Neil Diamond (Cree) is a director and writer with the First Nations independent production company Rezolution Pictures International in Montreal. Diamond’s recent award-winning documentary Reel Injun provides a lively and insightful look at the portrayal of Native Americans through a century of Hollywood film. In 2010 the film won three Gemini Awards of the Academy of Canadian Cinema and Television for Best Direction in a Documentary Program, Best Visual Research, and the Canada Award, which recognizes work that explores the racial and cultural diversity of Canada. The film was runner-up for the Donald Brittain Award for Best Social/Political Documentary Program and for Best Original Music Score. Reel Injun has won awards at numerous Canadian and international film festivals, premiering in 2009 at the Toronto International Film Festival and selected as the opening night film of the 2009 imagineNATIVE Film & Media Arts Festival. It has been released theatrically in Canada and the U.S. and has been broadcast on television, including on the PBS series Independent Lens in 2010.
Diamond has actively explored Cree culture and the impact of Hydro-Québec dams on Cree communities bordering James Bay through film and photography.
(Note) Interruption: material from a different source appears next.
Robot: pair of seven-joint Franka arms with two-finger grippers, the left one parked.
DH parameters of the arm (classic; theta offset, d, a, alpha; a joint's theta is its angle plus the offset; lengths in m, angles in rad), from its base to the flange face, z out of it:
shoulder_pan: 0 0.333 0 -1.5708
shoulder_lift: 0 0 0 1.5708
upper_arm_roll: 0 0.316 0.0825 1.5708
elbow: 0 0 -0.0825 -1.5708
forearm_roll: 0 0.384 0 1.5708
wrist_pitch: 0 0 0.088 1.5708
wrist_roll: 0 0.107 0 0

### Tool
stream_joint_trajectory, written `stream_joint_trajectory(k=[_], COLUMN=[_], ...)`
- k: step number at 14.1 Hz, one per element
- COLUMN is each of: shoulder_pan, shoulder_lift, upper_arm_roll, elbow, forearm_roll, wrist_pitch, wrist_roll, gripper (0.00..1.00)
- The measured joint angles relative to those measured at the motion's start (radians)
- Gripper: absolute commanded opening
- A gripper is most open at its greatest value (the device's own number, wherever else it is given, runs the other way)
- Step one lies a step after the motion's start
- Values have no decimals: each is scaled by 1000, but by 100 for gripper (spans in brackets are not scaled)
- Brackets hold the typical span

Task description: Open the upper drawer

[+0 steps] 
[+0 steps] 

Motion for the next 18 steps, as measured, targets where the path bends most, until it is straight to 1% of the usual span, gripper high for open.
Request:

He has worked closely with Cree producer, director and writer Ernest Webb. In 2009 the two co-directed the feature-length docudrama The Last Explorer, based on the life of Diamond’s uncle. Diamond’s earlier directing credits, with Webb as producer, include the award-winning documentaries Heavy Metal: A Mining Disaster in Northern Quebec and One More River, co-directed with Tracey Deer, winner of the Pierre and Yolande Perrault Award for Best Documentary Debut at the Rendez-Vous du Cinéma Québecois. Diamond's directorial debut, the 2001 film Cree Spoken Here, won the Telefilm/APTN Award for Best Aboriginal Documentary. Diamond also co-directed and co-wrote the series Dab Iyiyuu about elders and traditional knowledge, which was broadcast for three seasons on Aboriginal Peoples Television Network (APTN).
In 1993, Diamond helped found The Nation, a northern Cree news magazine. He sits on the editorial board of The Nation, and is a director of the magazine's parent company, Beesum Communications. He was raised in Waskaganish, a Cree community on the southern end of James Bay, and lives and works in Montreal.